## [WHAT IS NEEDED]
Your answer is a copy of every line in the records where "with" appears.

## [RECORDS FOR THIS TASK]
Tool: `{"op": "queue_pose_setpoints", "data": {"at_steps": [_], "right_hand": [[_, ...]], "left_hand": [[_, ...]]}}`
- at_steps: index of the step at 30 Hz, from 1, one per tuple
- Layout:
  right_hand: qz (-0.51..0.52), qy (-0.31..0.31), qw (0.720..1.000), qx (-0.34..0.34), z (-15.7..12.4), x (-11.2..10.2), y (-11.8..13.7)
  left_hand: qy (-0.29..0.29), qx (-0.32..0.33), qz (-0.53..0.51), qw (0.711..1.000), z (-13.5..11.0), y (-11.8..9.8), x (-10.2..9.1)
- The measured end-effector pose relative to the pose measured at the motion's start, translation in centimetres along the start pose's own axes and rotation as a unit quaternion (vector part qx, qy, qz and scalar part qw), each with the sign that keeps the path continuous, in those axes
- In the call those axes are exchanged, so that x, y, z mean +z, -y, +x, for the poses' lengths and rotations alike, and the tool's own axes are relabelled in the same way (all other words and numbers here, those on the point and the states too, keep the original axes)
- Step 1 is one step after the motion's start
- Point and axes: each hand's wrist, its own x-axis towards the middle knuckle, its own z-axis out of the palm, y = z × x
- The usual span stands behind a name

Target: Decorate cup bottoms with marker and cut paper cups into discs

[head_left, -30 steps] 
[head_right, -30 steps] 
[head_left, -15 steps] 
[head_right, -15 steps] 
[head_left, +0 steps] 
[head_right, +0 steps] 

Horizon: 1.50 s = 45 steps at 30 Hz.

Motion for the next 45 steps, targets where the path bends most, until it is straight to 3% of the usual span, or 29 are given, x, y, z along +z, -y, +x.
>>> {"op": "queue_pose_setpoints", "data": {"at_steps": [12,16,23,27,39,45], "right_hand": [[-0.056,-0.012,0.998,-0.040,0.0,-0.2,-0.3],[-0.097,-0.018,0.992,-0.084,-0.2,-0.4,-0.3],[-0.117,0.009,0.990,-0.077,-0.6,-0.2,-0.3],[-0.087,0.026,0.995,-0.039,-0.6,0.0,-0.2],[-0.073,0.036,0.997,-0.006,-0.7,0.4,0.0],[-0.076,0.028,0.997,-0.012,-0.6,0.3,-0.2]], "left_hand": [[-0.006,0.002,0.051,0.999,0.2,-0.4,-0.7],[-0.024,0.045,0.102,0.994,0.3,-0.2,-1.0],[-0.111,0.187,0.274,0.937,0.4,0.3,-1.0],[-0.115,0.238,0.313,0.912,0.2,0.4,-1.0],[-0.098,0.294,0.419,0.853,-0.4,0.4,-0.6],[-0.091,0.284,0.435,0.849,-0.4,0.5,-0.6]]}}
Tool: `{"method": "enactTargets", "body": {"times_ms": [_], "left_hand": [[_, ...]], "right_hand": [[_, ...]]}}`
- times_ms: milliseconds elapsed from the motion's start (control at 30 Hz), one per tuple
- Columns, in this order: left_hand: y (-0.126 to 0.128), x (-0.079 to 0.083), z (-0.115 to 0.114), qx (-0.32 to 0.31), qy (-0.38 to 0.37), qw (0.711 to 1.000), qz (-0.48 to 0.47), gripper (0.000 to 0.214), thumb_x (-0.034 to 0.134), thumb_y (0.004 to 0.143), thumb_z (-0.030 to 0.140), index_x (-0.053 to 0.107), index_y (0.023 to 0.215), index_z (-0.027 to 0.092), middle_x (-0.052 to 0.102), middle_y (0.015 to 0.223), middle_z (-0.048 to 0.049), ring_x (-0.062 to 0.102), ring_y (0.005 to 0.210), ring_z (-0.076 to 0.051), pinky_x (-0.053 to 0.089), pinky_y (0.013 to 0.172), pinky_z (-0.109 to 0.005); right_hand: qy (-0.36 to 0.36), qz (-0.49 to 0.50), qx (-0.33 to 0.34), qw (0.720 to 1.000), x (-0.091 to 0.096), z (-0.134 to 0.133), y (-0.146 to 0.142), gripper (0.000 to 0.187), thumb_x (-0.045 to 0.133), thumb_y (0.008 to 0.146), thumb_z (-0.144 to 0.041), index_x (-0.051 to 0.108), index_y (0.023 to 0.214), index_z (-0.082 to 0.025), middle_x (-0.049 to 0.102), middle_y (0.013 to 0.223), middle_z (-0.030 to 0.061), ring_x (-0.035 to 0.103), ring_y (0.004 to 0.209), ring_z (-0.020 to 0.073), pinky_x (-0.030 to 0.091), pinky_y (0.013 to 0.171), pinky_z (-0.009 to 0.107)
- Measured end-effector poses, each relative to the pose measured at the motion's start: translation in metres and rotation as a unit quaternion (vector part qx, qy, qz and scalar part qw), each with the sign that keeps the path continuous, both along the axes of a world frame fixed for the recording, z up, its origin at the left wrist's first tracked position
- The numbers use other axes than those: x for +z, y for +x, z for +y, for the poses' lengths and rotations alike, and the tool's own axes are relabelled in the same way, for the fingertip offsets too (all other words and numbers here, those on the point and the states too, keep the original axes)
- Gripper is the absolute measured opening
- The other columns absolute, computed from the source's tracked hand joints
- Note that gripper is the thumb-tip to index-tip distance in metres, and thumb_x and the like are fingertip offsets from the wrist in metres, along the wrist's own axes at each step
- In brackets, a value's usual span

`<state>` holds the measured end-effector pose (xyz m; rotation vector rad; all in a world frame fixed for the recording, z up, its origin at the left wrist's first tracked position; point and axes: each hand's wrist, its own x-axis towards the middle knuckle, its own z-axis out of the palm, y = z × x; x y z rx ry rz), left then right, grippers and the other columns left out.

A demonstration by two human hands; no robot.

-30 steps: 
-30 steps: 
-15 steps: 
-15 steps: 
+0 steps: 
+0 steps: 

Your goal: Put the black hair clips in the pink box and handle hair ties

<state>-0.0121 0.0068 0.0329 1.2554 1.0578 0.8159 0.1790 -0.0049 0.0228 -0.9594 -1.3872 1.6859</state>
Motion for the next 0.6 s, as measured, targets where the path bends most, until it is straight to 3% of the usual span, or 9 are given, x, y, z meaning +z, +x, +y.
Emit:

## [ANSWER]
- The measured end-effector pose relative to the pose measured at the motion's start, translation in centimetres along the start pose's own axes and rotation as a unit quaternion (vector part qx, qy, qz and scalar part qw), each with the sign that keeps the path continuous, in those axes
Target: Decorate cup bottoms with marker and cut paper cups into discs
- Measured end-effector poses, each relative to the pose measured at the motion's start: translation in metres and rotation as a unit quaternion (vector part qx, qy, qz and scalar part qw), each with the sign that keeps the path continuous, both along the axes of a world frame fixed for the recording, z up, its origin at the left wrist's first tracked position

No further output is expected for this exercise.